- _Your instructions_
Return all of the material, keeping each line exactly as it is.

- _Data below_
|---|

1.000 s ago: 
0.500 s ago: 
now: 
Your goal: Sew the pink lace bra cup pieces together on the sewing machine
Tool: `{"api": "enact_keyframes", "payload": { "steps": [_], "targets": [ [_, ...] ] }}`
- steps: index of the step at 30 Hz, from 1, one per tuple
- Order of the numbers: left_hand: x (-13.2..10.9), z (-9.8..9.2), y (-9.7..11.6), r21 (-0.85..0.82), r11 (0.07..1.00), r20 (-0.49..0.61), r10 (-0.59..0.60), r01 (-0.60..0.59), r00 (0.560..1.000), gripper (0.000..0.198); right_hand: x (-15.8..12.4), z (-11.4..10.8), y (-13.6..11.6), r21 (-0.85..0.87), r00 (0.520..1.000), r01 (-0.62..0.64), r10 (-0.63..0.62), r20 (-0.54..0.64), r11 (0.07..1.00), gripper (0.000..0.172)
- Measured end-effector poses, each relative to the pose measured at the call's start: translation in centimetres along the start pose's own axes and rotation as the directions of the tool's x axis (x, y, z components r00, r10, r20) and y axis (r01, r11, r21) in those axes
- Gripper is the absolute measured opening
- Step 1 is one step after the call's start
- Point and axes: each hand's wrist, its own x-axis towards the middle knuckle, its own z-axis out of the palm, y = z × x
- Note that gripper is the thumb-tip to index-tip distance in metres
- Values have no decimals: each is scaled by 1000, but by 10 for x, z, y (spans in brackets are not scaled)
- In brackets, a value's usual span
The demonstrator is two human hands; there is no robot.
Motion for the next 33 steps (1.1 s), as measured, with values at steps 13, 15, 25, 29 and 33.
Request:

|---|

- _Answer below_
1.000 s ago: 
0.500 s ago: 
now: 
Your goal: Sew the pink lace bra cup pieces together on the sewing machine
Tool: `{"api": "enact_keyframes", "payload": { "steps": [_], "targets": [ [_, ...] ] }}`
- steps: index of the step at 30 Hz, from 1, one per tuple
- Order of the numbers: left_hand: x (-13.2..10.9), z (-9.8..9.2), y (-9.7..11.6), r21 (-0.85..0.82), r11 (0.07..1.00), r20 (-0.49..0.61), r10 (-0.59..0.60), r01 (-0.60..0.59), r00 (0.560..1.000), gripper (0.000..0.198); right_hand: x (-15.8..12.4), z (-11.4..10.8), y (-13.6..11.6), r21 (-0.85..0.87), r00 (0.520..1.000), r01 (-0.62..0.64), r10 (-0.63..0.62), r20 (-0.54..0.64), r11 (0.07..1.00), gripper (0.000..0.172)
- Measured end-effector poses, each relative to the pose measured at the call's start: translation in centimetres along the start pose's own axes and rotation as the directions of the tool's x axis (x, y, z components r00, r10, r20) and y axis (r01, r11, r21) in those axes
- Gripper is the absolute measured opening
- Step 1 is one step after the call's start
- Point and axes: each hand's wrist, its own x-axis towards the middle knuckle, its own z-axis out of the palm, y = z × x
- Note that gripper is the thumb-tip to index-tip distance in metres
- Values have no decimals: each is scaled by 1000, but by 10 for x, z, y (spans in brackets are not scaled)
- In brackets, a value's usual span
The demonstrator is two human hands; there is no robot.
Motion for the next 33 steps (1.1 s), as measured, with values at steps 13, 15, 25, 29 and 33.
Request:

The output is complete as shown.